Assignment:
Copy nothing but the lines below running from the line containing "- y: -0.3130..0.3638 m" through the line containing "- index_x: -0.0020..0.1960", both end lines included.

Task material:
[Start of Attachment]

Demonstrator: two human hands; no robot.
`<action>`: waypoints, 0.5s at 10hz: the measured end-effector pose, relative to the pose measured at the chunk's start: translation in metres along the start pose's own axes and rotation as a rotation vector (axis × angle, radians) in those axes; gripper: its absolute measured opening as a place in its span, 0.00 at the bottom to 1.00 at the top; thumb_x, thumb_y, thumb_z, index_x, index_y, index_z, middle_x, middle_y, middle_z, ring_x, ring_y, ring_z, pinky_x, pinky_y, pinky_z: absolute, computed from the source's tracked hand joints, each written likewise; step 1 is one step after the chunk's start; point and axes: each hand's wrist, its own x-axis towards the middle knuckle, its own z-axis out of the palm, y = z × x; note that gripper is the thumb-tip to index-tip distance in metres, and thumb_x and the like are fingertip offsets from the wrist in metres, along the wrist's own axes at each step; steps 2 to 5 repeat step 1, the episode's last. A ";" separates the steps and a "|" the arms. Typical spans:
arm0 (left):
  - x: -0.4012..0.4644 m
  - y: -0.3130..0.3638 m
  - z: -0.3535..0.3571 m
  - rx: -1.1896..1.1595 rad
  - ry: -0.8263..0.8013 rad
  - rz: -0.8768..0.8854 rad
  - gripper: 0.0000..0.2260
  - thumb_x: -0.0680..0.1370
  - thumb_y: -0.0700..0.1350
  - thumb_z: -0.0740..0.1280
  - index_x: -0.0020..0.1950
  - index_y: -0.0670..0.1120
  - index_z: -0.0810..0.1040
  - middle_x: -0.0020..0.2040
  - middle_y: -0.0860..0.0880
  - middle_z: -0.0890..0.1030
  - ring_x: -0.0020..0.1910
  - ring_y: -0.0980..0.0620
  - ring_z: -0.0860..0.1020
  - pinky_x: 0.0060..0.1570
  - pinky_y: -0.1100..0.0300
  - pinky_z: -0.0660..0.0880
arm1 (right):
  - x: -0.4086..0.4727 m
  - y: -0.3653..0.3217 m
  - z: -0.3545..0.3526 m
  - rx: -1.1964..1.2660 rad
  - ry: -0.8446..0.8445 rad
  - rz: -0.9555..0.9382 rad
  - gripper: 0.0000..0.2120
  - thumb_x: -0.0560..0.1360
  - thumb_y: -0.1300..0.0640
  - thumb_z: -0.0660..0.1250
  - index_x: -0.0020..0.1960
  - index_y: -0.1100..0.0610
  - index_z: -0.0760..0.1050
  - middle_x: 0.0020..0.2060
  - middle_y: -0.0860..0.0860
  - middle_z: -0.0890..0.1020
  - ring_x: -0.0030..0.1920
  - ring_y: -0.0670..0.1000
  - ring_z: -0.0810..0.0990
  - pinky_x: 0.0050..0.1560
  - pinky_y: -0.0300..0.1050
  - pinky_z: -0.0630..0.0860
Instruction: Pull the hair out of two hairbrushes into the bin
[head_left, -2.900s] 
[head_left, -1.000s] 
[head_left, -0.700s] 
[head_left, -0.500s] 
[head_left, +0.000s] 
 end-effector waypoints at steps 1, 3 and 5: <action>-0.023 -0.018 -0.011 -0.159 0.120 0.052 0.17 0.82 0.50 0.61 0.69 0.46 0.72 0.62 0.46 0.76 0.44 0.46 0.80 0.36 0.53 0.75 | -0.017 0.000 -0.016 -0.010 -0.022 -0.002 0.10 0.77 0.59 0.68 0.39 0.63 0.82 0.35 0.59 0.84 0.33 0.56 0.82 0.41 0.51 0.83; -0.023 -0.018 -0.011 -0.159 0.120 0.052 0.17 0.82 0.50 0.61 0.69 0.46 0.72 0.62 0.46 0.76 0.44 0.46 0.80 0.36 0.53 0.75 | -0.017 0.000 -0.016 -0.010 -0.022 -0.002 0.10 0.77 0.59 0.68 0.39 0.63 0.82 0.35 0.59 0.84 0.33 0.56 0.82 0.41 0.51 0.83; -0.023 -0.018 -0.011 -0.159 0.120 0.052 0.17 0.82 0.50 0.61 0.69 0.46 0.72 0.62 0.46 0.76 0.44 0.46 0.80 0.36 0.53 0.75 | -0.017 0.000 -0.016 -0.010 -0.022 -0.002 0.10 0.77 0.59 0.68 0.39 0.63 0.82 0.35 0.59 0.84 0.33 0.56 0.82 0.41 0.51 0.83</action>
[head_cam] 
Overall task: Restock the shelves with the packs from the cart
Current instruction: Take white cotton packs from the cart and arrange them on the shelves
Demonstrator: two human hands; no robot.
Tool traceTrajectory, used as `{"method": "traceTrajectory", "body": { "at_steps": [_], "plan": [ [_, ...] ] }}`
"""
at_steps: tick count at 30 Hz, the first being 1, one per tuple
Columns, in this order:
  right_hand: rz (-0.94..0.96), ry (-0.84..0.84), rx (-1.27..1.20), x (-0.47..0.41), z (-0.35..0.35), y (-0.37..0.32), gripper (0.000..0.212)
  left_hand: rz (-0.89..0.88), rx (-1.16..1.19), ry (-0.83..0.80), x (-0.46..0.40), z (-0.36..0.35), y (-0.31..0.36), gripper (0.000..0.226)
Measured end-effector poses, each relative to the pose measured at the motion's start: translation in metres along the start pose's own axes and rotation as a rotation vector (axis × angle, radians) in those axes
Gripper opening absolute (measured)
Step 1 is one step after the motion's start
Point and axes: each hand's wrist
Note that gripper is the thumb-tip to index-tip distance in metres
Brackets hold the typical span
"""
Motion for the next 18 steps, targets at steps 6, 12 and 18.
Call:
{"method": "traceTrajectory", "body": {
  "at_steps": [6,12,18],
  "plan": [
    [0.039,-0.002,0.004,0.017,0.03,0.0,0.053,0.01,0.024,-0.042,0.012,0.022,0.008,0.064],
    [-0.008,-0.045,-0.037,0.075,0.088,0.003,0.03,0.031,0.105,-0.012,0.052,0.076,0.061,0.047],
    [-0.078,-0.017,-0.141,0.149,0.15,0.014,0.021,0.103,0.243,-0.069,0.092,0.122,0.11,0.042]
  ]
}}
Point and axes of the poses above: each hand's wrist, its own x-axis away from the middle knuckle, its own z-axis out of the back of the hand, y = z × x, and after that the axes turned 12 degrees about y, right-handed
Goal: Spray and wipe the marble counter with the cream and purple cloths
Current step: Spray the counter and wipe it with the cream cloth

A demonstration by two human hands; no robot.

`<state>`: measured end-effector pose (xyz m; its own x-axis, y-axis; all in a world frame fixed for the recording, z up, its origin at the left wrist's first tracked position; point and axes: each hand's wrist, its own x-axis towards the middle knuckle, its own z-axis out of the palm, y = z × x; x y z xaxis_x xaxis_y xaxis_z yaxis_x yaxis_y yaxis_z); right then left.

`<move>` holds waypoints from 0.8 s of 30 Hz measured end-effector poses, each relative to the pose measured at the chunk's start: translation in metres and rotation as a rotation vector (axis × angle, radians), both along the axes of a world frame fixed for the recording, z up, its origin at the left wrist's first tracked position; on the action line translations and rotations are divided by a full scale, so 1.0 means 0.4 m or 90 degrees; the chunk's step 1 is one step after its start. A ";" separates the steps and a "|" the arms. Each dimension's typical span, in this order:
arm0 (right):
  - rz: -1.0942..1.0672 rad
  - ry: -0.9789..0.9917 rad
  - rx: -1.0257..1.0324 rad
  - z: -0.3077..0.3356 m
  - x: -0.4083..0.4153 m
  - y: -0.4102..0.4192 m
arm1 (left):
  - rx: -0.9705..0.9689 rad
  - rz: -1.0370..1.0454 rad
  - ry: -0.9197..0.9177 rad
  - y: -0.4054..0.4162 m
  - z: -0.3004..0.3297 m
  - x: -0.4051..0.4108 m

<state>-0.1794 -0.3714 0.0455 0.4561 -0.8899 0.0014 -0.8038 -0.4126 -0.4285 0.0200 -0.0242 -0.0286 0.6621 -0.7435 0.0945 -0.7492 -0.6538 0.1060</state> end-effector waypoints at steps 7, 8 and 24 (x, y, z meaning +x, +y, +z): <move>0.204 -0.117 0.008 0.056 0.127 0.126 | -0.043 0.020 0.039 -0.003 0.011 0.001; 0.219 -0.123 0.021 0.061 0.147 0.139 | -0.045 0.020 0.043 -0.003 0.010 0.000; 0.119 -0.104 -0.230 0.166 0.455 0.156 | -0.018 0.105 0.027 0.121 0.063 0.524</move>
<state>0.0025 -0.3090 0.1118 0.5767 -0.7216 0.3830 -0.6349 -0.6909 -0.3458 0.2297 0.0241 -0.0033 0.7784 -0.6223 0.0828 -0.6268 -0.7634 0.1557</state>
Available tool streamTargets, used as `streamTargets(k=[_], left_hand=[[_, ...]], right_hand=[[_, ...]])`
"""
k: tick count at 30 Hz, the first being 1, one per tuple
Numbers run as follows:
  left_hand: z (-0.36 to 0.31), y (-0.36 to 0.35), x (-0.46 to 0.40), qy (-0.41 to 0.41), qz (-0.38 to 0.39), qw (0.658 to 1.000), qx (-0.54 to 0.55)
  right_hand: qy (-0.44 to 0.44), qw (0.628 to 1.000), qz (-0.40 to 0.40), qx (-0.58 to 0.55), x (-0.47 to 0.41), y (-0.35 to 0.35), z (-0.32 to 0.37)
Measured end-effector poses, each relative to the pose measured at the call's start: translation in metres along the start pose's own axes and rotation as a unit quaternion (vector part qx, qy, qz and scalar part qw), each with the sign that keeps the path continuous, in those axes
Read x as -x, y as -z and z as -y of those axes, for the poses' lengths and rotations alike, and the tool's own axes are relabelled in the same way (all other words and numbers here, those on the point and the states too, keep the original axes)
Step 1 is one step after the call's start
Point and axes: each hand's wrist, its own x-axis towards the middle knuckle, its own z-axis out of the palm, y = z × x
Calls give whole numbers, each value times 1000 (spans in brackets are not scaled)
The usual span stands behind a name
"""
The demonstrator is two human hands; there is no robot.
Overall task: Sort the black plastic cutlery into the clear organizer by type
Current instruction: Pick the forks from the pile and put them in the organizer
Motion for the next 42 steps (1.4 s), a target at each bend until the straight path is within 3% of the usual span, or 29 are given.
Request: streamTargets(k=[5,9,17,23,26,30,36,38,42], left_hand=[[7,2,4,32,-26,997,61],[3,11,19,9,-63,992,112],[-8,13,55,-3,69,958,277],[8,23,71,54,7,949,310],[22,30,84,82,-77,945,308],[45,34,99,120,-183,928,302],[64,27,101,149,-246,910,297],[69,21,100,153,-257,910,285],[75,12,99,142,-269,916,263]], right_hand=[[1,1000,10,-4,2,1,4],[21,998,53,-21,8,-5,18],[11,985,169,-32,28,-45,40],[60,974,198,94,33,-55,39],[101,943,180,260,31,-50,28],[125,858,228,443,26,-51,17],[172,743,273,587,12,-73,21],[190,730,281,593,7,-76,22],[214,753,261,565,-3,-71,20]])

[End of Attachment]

Exercise answer:
  - y: -0.3130..0.3638 m
  - z: -0.3535..0.3571 m
  - rx: -1.1896..1.1595 rad
  - ry: -0.8263..0.8013 rad
  - rz: -0.8768..0.8854 rad
  - gripper: 0.0000..0.2260
  - thumb_x: -0.0680..0.1370
  - thumb_y: -0.0700..0.1350
  - thumb_z: -0.0740..0.1280
  - index_x: -0.0020..0.1950
  - index_y: -0.0670..0.1120
  - index_z: -0.0810..0.1040
  - middle_x: -0.0020..0.2040
  - middle_y: -0.0860..0.0880
  - middle_z: -0.0890..0.1030
  - ring_x: -0.0020..0.1910
  - ring_y: -0.0980..0.0620
  - ring_z: -0.0860..0.1020
  - pinky_x: 0.0060..0.1570
  - pinky_y: -0.1100..0.0300
  - pinky_z: -0.0660..0.0880
arm1 (right):
  - x: -0.4086..0.4727 m
  - y: -0.3653..0.3217 m
  - z: -0.3545..0.3526 m
  - rx: -1.1964..1.2660 rad
  - ry: -0.8446..0.8445 rad
  - rz: -0.9555..0.9382 rad
  - gripper: 0.0000..0.2120
  - thumb_x: -0.0560..0.1360
  - thumb_y: -0.1300..0.0640
  - thumb_z: -0.0660..0.1250
  - index_x: -0.0020..0.1960

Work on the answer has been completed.